So much easier than following me, Carol thought with admiration. 'That would be very kind,' she said. 'My feet are freezing.'
He glanced down at the high-heeled, thin-soled, fuck-me shoes she'd chosen for the occasion. 'I'm not surprised. It's easy to see you're not a Berliner. Come back inside the foyer, it's warmer there.' He took her elbow and steered her towards the opera house, talking rapidly into his phone as they walked. Carol was aware of several curious looks from some of their fellow patrons as they passed. That was hardly surprising; if they were familiar with Tadeusz and Katerina, the sight of her by his side would be worth some serious gossip. She could imagine it now. 'Hey, did you see Tadeusz Radecki at the opera with that woman? She could be Katerina's sister. That's weird. What kind of pervert goes out with a woman who looks that much like his dead girlfriend?'
They stood just inside the doors, slightly apart, saying nothing. She didn't want to break the silence with the wrong words; sometimes it was better to let the fish come to you. A few people nodded a greeting to Tadeusz as they left the building, but no one stopped to speak.
He was true to his word. Only a few minutes passed before he nodded towards a black Mercedes that was drawing up at the kerb. 'My car,' he said. He walked her to the kerb and opened the rear door.
'I really appreciate this,' Carol said, climbing in. He leaned in past her and spoke to the driver.
'It's nothing,' he said, withdrawing. 'Just tell him where you want to go.' He began to close the door.
'Wait,' Carol said. 'You're not coming?'
'No.'
'But how will you get home?'
'I live close by. Besides, I prefer to walk.' This time, his smile was apparently uncomplicated. 'I'll call you,' he said, closing the door with a soft thud.
Carol gave her address to the driver and leaned back against the firm leather upholstery. It was a clever move on his part, to place her in his debt without making any kind of move on her. She wanted to shout out loud to release some of the jubilation she felt. But not in front of his driver, who would doubtless report back on every nuance of her behaviour. Instead, she let her head fall back and closed her eyes. Phase one was complete. And it had gone even better than she could have hoped.
Maybe she could do this after all.
Maybe she really could walk inside someone else's skin.
Brigadier Marijke van Hasselt walked into the detective squad room at Regio Leiden headquarters, carrying a carton of coffee and a bag of smoutebollen, the deep-fried choux pastry balls dredged with icing sugar that were her one concession to junk food. Carbs, caffeine and sugar; the only way to start the day.

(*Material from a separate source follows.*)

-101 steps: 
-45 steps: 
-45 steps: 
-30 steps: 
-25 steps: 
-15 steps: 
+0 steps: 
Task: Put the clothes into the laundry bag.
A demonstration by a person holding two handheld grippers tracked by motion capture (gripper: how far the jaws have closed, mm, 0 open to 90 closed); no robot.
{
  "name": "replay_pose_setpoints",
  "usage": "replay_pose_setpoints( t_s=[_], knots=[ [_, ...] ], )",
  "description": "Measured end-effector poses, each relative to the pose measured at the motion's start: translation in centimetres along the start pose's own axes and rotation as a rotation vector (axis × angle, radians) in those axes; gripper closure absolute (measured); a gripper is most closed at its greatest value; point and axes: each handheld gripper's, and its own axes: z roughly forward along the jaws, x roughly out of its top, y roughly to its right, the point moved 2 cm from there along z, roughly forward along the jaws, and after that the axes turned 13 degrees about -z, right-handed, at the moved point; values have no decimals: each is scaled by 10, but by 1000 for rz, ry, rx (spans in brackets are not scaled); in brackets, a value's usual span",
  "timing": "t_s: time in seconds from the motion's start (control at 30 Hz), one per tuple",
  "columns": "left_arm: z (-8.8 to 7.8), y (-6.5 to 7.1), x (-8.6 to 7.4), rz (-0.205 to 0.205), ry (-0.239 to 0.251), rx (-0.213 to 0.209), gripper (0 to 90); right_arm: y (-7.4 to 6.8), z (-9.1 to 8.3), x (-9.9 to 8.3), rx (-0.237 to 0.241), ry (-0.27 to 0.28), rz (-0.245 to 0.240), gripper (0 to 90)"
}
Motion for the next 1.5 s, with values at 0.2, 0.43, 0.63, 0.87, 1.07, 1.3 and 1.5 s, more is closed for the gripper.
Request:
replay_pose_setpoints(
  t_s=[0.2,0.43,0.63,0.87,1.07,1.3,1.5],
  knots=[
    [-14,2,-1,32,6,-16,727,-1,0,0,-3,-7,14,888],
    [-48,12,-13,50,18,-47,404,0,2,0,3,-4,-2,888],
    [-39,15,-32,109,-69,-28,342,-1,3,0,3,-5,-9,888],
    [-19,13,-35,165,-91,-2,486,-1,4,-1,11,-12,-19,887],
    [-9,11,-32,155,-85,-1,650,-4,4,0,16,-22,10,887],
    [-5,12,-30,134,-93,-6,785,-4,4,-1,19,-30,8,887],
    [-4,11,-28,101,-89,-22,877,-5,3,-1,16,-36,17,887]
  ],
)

Early as she was, Tom Brucke was ahead of her. He sat frowning over a pile of reports, his curly brown hair already rumpled from his constant riddling with it. He looked up at I the sound of her footsteps. His boyish face looked strained and tired, heavy lines tracking under his eyes. 'Hey, Marijke," he said. 'Fucked if I know where we're going to find a perp for this case.'
She took an instant decision. Two heads were, as she had already proved, infinitely better than one. 'Oddly enough, Tom, I had an idea about that last night.' She pulled up a chair and sat at the end of his desk, tucking one leg under her.
Tom curled a tendril of hair round his index finger. 'I'm staring at so many dead ends here, I'd seriously consider a clairvoyant,' he said. 'I don't know about you, but this case is doing my head in.'
'I keep waking up at night thinking I'm drowning,' Marijke admitted.
Tom snorted. 'Drowning in a sea of fucking paper,' he said, waving a hand at the piles of reports on his desk. 'Talk about living for your work. De Groot seems to have been on every committee he could get nominated for. He also organized an annual weekend conference for psychologists working in the same area as him. "The psychodynamics of emotional abuse," whatever that means. The upshot of which is that half the bloody world seems to have known him. It's a nightmare. So what's this brilliant idea of yours?'
'I didn't say it was brilliant, but at least it's something fresh to try. We're both agreed that this is a stranger killing, right?'
'There's nothing in his life to indicate anything different. On the other hand, there's no sign of forced entry. Balance. of probabilities? He didn't know his killer.'
Marijke lifted the lid on her coffee and took a sip. 'From everything I've read, people who kill like this - no apparent relationship to the victim, sexual elements in the murder they don't stop at one. Agreed?'
'Oh yes, I think we all know deep down that he's going to do it again. Particularly since we don't seem to be able to do fuck all to stop him,' Tom said pessimistically. 'Are those smoutebollen you've got there?' He pointed to her paper bag.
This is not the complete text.